Here, even though we returned a string, it is treated as a resolved promise.
So the key idea is that async makes a function return a promise.

Await keyword concept

Await is used inside async functions to pause the execution until a promise is resolved. It makes the code look like it is running step by step, even though it is still asynchronous underneath.

function fetchData() {
  return new Promise((resolve) => {
    setTimeout(() => {
      resolve("Data received");
    }, 2000);
  });
}

async function getData() {
  console.log("Start");

  const data = await fetchData();
  console.log(data);

  console.log("End");
}

getData();

Here, await pauses the function at that line until fetchData resolves, and then continues execution. So the flow becomes much easier to read.

Comparison with promises

The same example using promises would look like this:

function fetchData() {
  return new Promise((resolve) => {
    setTimeout(() => {
      resolve("Data received");
    }, 2000);
  });
}

function getData() {
  console.log("Start");

  fetchData().then((data) => {
    console.log(data);
    console.log("End");
  });
}

getData();

Both approaches achieve the same result, but the async and await version looks more linear and easier to follow.

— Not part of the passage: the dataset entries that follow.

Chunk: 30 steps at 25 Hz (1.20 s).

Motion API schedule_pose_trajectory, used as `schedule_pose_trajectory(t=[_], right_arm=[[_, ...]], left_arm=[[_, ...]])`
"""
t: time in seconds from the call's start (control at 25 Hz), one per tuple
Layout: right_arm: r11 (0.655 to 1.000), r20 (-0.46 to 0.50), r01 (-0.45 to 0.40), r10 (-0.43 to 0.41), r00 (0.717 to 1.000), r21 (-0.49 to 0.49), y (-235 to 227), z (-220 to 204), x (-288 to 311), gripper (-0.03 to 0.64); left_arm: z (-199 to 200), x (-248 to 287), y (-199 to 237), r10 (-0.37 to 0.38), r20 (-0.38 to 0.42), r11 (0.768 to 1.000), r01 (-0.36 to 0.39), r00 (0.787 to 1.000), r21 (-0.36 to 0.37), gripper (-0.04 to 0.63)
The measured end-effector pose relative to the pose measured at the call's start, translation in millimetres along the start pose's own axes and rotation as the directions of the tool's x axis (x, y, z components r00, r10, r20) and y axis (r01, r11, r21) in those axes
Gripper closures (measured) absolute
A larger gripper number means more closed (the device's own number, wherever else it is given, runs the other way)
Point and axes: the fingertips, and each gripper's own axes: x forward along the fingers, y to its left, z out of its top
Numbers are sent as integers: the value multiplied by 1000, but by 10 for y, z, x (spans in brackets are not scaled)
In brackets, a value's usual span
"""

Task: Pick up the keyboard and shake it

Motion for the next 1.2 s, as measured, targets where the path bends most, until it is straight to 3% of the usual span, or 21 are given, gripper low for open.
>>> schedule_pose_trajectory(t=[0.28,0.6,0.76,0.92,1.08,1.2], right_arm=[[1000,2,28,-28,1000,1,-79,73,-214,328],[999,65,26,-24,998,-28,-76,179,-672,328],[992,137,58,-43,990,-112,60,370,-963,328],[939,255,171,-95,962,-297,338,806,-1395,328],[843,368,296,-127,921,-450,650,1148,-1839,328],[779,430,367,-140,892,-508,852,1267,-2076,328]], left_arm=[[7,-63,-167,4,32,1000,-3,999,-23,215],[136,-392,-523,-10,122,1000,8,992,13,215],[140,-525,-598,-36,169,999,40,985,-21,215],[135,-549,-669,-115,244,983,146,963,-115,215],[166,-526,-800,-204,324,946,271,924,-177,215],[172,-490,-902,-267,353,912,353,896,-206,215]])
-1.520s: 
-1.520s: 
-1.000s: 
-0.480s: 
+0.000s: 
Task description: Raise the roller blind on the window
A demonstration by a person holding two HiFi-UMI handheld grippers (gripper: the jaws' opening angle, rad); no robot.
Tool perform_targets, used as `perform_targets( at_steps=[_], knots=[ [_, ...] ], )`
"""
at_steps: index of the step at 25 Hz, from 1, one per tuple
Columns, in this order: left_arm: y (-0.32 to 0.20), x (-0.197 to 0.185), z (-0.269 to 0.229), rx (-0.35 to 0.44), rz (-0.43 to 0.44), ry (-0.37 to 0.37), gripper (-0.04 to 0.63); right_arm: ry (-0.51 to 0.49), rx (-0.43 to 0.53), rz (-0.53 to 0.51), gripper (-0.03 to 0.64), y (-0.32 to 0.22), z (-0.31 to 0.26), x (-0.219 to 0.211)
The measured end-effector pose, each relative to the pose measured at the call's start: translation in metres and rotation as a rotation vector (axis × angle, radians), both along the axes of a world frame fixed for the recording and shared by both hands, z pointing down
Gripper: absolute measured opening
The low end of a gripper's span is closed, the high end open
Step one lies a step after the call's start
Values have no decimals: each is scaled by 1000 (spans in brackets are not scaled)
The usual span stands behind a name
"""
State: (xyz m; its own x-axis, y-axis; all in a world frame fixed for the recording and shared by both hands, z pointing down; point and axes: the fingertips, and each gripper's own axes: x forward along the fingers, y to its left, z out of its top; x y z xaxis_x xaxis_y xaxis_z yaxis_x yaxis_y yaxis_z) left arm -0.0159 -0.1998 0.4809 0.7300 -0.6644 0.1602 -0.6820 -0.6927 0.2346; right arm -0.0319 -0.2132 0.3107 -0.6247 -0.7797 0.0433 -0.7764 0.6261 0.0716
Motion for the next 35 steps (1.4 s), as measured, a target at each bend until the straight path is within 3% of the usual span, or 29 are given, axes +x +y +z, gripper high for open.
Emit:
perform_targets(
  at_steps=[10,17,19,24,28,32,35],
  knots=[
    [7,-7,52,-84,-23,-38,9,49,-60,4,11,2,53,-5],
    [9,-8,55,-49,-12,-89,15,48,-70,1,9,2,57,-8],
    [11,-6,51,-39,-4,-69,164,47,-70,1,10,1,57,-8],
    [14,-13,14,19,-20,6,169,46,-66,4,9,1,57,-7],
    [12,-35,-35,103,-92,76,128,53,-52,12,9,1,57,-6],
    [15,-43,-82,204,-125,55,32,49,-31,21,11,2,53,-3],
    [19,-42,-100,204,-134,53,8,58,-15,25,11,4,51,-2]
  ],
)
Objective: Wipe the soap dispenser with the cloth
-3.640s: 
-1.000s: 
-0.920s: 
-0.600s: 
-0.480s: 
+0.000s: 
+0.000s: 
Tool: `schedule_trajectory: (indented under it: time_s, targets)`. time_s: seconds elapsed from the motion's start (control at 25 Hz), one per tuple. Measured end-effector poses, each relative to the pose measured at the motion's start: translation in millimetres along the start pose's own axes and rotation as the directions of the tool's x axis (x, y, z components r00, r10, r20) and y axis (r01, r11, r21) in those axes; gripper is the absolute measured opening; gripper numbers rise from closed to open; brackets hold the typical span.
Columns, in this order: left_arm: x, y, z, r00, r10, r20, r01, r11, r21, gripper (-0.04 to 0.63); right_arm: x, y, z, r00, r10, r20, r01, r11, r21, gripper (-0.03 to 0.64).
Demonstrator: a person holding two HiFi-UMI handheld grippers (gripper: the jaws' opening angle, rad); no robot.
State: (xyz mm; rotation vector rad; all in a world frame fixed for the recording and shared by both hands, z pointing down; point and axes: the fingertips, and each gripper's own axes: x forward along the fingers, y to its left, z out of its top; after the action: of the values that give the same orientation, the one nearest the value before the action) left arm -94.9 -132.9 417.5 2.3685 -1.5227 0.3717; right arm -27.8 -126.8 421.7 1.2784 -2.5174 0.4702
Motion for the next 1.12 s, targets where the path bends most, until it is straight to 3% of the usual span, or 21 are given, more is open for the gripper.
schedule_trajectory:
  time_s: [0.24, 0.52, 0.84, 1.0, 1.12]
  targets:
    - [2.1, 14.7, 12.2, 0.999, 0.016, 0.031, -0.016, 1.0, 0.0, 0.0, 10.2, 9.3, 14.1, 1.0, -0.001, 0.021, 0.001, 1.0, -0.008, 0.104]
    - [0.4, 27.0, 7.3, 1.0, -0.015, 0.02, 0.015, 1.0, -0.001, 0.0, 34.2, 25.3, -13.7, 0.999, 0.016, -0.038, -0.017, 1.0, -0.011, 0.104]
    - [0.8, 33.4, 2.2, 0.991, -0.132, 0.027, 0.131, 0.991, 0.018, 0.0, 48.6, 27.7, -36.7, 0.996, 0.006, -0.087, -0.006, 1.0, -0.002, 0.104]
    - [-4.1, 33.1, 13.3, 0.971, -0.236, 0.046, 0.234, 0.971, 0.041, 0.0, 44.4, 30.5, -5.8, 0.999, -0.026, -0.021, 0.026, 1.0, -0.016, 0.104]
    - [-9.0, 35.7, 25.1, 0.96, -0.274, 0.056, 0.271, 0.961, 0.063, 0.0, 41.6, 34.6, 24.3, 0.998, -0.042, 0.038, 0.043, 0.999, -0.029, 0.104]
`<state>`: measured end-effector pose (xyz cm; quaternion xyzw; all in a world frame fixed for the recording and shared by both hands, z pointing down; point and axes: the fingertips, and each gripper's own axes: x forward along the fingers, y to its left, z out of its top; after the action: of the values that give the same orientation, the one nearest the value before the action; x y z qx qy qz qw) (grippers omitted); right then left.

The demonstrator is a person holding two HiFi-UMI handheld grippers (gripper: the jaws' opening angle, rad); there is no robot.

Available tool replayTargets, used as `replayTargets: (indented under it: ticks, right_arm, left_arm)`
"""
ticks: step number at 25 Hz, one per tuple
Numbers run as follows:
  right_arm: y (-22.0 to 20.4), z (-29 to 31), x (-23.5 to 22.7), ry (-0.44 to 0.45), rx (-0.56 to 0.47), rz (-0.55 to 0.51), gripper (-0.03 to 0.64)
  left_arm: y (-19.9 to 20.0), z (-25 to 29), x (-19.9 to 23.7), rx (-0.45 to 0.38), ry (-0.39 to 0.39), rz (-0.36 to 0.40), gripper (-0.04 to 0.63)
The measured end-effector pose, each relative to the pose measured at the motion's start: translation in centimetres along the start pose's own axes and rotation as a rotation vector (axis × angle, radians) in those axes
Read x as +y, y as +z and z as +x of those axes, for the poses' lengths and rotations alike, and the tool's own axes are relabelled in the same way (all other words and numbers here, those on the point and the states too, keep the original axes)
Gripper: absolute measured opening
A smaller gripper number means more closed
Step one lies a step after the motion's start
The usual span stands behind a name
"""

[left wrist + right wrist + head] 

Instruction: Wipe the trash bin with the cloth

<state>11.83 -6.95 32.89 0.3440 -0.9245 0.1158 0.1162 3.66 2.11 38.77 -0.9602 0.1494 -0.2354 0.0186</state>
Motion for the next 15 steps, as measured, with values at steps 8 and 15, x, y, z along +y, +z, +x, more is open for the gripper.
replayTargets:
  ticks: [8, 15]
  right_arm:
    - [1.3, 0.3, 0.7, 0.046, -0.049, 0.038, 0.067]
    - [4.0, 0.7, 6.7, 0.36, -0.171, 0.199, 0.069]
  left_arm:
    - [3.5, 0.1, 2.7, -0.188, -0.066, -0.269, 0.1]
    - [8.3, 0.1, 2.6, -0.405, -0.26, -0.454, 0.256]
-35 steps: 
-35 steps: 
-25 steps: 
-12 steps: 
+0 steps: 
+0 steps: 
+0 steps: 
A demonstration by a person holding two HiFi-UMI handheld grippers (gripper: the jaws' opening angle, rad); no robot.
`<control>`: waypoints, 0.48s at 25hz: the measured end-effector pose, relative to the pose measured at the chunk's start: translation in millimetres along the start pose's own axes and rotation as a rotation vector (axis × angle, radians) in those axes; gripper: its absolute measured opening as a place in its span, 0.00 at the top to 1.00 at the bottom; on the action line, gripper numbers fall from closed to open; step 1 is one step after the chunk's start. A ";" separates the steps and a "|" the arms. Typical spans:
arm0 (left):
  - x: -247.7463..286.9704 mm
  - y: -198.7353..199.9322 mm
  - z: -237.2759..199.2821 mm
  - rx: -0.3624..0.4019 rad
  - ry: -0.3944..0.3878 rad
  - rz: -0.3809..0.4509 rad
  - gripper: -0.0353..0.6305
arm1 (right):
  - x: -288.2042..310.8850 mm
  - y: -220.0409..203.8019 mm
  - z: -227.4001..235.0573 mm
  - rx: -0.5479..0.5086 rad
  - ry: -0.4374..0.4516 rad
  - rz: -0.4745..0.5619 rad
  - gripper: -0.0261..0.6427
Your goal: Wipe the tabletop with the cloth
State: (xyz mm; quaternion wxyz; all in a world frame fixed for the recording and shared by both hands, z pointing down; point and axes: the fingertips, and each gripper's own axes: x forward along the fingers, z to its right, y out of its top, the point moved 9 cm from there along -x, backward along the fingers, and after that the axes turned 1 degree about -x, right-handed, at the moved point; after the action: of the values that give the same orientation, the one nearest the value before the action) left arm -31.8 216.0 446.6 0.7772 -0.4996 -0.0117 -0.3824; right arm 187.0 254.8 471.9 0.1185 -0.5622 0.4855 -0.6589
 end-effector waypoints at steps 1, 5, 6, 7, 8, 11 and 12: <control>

Error handling with async code

Error handling becomes cleaner with async and await because we can use try and catch instead of chaining catch methods.

function fetchData() {
  return new Promise((resolve, reject) => {
    setTimeout(() => {
      reject("Something went wrong");
    }, 2000);
  });
}

async function getData() {
  try {
    const data = await fetchData();
    console.log(data);
  } catch (error) {
    console.log(error);
  }
}

getData();

This makes error handling look similar to synchronous code, which improves readability.

Final clarity

Async and await were introduced to make working with promises simpler and more readable. Async ensures that a function returns a promise, and await allows us to write asynchronous code in a step by step manner. Internally, everything is still based on promises, but the syntax makes it easier to understand and maintain.
So whenever you see async and await, think of them as a cleaner layer over promises that helps you write code that is easier to read and reason about.